# Assignment 3 - Transfer Learning

### Name: Anirudh Swaminathan
### PID: A53316083
### Email ID: aswamina@eng.ucsd.edu

#### Notebook created by Anirudh Swaminathan from ECE department majoring in Intelligent Systems, Robotics and Control for the course ECE285 Machine Learning for Image Processing for Fall 2019

## Getting Started

In [None]:
%matplotlib notebook

import os
import numpy as np
import torch
from torch import nn
from torch.nn import functional as F
import torch.utils.data as td
import torchvision as tv
import pandas as pd
from PIL import Image
from matplotlib import pyplot as plt

In [None]:
# select the relevant device
device = 'cuda' if torch.cuda.is_available() else 'cpu'
print(device)

## Data Loader

#### Question 1

In [None]:
dataset_root_dir = '/datasets/ee285f-public/caltech_ucsd_birds/'

In [None]:
# Using the getpass.getuser() and socket.gethostname()
import getpass
import socket

user = getpass.getuser()
hostname = socket.gethostname()
print(user)
print(hostname)

We have created the $dataset\_root\_dir$ and made it point to the Bird dataset directory

#### Question 2

In [None]:
class BirdsDataset(td.Dataset):
    
    def __init__(self, root_dir, mode="train", image_size=(224, 224)):
        super(BirdsDataset, self).__init__()
        self.image_size = image_size
        self.mode = mode
        
        # data is a pandas DataFrame
        self.data = pd.read_csv(os.path.join(root_dir, "%s.csv" % mode))
        self.images_dir = os.path.join(root_dir, "CUB_200_2011/images")
    
    def __len__(self):
        return len(self.data)
    
    def __repr__(self):
        return "BirdsDataset(mode={}, image_size={})".format(self.mode, self.image_size)
    
    def __getitem__(self, idx):
        # For the idxth entry, choose the value that is in the column file_path
        img_path = os.path.join(self.images_dir, self.data.iloc[idx]['file_path'])
        
        # the bounding box coordinates are at the x1, y1, x2, and y2 columns
        bbox = self.data.iloc[idx][['x1', 'y1', 'x2', 'y2']]
        
        # open the image
        img = Image.open(img_path).convert('RGB')
        img = img.crop([bbox[0], bbox[1], bbox[2], bbox[3]])
        transform = tv.transforms.Compose([
            # resize the image to image_size
            tv.transforms.Resize(self.image_size),
            
            # convert to torch tensor
            tv.transforms.ToTensor(),
            
            # Normalize each channel from [-1, 1]
            tv.transforms.Normalize((0.5, 0.5, 0.5), (0.5, 0.5, 0.5)),
        ])
        
        # apply the transform on the image
        x = transform(img)
        
        # access the data from the panda DataFrame at the idxth row and the class column
        d = self.data.iloc[idx]['class']
        return x, d
    
    def number_of_classes(self):
        return self.data['class'].max() + 1

Completed the torchvision transforms compose function. <br>
I resize the image using $tv.transforms.Resize()$ function.
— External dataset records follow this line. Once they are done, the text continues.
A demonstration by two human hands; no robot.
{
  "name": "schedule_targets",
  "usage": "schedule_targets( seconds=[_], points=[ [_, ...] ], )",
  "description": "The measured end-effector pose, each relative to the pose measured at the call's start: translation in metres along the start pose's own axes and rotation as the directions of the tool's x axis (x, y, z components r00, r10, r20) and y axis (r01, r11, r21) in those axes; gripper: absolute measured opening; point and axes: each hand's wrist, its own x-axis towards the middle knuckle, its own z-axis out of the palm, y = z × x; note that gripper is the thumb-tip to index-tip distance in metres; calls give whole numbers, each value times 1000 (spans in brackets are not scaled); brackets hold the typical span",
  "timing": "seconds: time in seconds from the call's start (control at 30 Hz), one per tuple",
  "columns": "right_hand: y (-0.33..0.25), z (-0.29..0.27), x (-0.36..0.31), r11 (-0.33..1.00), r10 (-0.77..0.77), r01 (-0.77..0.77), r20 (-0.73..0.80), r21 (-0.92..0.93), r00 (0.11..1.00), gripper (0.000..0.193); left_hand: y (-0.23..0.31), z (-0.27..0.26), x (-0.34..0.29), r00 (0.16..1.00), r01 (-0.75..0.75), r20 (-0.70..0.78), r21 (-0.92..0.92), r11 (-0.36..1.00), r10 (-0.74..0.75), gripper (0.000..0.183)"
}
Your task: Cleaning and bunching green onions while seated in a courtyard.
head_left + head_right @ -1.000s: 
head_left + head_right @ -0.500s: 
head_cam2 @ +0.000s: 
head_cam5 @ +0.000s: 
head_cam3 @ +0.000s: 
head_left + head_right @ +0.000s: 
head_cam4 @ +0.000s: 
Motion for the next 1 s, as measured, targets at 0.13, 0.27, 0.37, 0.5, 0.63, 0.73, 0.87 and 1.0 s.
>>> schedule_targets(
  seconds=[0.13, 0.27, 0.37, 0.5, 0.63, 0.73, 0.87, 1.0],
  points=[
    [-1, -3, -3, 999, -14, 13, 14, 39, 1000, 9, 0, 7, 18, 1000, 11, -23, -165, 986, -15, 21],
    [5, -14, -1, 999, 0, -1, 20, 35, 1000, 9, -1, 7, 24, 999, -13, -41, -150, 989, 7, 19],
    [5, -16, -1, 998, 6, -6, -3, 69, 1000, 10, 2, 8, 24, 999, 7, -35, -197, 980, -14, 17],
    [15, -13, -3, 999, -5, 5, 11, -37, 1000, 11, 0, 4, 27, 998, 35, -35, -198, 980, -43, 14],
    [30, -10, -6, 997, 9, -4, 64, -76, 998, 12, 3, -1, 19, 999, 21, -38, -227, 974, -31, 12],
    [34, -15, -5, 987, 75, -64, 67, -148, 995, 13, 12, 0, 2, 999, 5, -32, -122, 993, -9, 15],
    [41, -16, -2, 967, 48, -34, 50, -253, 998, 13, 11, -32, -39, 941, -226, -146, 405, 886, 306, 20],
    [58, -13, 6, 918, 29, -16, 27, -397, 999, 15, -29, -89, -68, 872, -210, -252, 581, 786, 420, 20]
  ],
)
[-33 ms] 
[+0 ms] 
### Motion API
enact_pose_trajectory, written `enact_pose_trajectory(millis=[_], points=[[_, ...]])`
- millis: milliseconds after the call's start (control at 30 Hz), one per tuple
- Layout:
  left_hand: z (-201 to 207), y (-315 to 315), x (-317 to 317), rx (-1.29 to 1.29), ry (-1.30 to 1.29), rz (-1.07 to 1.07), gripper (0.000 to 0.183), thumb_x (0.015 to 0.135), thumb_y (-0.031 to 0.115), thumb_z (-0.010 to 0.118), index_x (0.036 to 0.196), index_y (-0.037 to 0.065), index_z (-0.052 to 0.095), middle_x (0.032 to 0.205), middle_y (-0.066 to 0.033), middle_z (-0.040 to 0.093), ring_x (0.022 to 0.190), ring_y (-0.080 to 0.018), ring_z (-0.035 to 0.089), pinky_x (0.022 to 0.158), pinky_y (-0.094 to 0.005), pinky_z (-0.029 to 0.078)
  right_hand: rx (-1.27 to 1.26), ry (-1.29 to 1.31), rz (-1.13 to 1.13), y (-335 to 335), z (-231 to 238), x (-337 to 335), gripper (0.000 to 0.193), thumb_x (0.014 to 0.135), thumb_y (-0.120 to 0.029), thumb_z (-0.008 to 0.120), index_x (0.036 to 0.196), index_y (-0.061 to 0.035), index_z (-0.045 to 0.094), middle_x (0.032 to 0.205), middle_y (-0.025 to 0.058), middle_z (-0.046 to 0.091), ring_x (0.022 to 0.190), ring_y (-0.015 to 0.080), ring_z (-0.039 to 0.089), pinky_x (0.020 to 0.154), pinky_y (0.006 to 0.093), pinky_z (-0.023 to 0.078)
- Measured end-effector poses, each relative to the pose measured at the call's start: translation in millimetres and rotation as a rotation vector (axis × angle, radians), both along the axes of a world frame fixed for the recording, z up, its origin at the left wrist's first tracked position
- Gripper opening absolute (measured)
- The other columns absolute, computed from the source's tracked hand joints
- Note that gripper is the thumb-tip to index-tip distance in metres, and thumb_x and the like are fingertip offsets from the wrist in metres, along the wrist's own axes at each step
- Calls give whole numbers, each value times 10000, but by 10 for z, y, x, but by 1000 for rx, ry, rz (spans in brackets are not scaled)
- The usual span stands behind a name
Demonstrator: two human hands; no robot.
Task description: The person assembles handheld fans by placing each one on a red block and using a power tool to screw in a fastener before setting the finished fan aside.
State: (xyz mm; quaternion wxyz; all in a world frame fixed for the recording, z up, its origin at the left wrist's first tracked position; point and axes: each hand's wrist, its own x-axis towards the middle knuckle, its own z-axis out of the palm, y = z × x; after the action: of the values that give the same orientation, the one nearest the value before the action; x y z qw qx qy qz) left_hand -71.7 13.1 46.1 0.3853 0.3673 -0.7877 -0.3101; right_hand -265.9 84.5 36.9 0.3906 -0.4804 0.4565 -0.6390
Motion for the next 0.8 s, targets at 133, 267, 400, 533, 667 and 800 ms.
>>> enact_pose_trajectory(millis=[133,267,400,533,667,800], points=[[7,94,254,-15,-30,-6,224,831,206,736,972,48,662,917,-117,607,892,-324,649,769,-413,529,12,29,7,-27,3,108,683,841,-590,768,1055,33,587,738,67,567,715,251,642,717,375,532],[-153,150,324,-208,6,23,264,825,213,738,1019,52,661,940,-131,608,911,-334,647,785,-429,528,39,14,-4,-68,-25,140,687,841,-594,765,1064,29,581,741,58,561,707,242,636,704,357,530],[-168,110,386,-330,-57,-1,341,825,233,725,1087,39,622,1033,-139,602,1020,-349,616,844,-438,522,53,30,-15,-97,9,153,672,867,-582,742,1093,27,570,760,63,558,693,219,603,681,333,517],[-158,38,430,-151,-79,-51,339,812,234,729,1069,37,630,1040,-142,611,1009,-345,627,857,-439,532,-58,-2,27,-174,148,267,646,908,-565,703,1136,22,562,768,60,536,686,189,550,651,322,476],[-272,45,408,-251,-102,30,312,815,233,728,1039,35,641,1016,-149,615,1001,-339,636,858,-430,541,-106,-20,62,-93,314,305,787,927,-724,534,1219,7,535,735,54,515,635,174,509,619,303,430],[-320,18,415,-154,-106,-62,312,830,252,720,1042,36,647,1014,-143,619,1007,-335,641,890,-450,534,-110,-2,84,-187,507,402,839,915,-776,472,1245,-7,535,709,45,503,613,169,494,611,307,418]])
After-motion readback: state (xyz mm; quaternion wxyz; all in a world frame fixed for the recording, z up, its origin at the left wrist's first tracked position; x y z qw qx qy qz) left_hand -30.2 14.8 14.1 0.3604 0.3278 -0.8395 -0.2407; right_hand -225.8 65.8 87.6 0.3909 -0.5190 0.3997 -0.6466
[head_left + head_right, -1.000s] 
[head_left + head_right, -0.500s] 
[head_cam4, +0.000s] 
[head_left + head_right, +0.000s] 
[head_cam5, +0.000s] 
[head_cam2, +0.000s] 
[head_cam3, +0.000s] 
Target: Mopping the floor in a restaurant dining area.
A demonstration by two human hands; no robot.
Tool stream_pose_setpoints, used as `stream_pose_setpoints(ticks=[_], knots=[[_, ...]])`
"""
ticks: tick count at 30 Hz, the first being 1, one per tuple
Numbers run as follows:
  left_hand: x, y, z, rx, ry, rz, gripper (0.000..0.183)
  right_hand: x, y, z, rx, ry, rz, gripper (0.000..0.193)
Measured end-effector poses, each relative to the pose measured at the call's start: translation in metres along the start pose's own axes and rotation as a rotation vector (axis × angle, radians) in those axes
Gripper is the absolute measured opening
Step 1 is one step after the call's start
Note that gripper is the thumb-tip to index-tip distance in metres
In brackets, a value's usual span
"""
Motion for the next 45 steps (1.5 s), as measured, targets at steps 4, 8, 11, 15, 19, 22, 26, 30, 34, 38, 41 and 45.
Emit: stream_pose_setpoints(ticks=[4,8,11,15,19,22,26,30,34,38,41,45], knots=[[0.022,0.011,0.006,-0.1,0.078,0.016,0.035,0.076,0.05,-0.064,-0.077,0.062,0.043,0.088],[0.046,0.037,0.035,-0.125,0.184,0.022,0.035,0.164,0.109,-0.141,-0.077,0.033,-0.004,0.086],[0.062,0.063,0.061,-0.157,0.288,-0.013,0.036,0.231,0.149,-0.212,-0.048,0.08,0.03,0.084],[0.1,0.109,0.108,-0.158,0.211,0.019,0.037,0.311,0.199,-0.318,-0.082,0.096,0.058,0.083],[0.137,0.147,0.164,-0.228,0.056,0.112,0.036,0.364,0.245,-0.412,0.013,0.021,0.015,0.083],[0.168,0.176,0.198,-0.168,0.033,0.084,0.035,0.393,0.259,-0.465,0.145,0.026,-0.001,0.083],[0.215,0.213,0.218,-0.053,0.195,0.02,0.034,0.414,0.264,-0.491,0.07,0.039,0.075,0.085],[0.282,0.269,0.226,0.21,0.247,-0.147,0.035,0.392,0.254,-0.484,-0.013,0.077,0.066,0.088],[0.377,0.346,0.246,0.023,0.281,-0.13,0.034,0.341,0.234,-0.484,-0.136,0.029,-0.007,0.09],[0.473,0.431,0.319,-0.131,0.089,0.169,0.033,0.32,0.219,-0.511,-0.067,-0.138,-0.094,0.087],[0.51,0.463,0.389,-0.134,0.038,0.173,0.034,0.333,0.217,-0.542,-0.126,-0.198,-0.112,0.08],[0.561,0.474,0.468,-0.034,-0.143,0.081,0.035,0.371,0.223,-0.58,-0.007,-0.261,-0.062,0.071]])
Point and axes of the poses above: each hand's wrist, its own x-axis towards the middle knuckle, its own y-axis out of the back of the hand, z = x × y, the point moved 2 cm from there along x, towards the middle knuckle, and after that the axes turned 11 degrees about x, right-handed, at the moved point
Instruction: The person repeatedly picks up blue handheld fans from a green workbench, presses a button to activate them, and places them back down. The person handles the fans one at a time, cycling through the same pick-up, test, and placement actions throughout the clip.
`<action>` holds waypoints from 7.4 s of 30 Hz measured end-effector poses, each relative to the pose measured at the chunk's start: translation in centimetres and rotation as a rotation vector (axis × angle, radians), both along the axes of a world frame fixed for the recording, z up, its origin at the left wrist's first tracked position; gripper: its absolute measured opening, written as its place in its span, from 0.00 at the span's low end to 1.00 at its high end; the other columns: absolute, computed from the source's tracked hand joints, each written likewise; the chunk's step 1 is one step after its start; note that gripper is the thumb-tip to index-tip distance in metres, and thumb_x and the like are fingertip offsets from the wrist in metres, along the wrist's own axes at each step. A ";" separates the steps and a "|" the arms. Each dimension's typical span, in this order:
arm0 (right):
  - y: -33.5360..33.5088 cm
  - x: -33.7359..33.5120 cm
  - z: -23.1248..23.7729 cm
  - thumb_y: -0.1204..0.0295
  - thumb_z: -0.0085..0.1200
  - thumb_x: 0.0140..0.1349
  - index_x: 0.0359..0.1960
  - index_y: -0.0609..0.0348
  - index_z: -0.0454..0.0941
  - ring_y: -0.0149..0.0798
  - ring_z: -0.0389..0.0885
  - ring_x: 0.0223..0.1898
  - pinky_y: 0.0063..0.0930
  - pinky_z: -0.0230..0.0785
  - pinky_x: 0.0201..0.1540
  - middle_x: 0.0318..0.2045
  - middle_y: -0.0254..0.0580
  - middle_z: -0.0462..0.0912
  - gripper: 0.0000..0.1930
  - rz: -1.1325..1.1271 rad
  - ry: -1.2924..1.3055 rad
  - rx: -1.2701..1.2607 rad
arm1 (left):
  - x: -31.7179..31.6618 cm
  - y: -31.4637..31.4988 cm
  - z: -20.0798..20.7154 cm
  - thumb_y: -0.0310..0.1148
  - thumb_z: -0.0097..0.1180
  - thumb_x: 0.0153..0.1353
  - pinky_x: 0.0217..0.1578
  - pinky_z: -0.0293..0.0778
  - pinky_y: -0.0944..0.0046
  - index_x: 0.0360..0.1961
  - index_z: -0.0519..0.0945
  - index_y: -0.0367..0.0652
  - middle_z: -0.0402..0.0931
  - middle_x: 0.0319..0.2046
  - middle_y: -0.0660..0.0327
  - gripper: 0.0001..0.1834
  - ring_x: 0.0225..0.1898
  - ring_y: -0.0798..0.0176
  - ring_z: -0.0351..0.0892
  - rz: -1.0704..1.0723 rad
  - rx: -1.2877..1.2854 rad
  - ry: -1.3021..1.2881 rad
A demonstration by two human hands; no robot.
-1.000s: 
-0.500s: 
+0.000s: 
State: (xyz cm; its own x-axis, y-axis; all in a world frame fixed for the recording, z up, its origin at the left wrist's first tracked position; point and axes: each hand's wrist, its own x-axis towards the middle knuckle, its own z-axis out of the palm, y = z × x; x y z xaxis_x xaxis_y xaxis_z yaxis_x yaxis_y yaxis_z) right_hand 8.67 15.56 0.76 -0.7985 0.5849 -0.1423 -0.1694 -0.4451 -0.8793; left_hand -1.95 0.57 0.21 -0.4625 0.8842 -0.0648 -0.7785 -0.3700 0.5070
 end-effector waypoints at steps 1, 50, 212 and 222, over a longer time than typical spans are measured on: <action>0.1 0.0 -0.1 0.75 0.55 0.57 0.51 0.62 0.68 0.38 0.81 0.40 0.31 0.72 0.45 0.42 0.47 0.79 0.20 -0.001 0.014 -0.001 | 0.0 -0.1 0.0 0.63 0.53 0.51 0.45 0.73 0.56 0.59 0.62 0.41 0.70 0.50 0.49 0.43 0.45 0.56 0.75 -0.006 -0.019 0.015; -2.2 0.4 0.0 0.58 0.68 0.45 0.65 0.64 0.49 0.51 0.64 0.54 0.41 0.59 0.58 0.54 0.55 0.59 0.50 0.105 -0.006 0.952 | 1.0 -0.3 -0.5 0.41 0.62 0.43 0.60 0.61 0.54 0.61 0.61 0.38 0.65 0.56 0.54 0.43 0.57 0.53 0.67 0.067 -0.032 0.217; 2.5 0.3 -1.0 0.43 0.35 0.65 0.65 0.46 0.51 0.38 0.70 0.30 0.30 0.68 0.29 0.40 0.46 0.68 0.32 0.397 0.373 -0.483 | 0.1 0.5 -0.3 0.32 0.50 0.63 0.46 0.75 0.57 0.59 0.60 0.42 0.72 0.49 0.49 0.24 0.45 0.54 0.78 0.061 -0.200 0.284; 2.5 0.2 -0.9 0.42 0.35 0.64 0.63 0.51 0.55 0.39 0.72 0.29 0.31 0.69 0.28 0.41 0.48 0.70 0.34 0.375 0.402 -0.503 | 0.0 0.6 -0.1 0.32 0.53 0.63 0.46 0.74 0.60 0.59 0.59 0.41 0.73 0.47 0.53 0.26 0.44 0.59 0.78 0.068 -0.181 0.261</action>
Then the image is converted to a torch tensor using the $tv.transforms.ToTensor()$ function. Finally, I normalize the image using the $tv.transforms.Normalize()$ function. <br>


#### Question 3

In [None]:
def myimshow(image, ax=plt):
    image = image.to('cpu').numpy()
    image = np.moveaxis(image, [0, 1, 2], [2, 0, 1])
    image = (image + 1) / 2
    image[image<0] = 0
    image[image>1] = 1
    h = ax.imshow(image)
    ax.axis('off')
    return h

In [None]:
# train_set is an instance of BirdDataset
train_set = BirdsDataset(root_dir=dataset_root_dir)

# access the element at the 10th index
x, d_x = train_set.__getitem__(10)

# myimshow to display the obtained image
myimshow(x)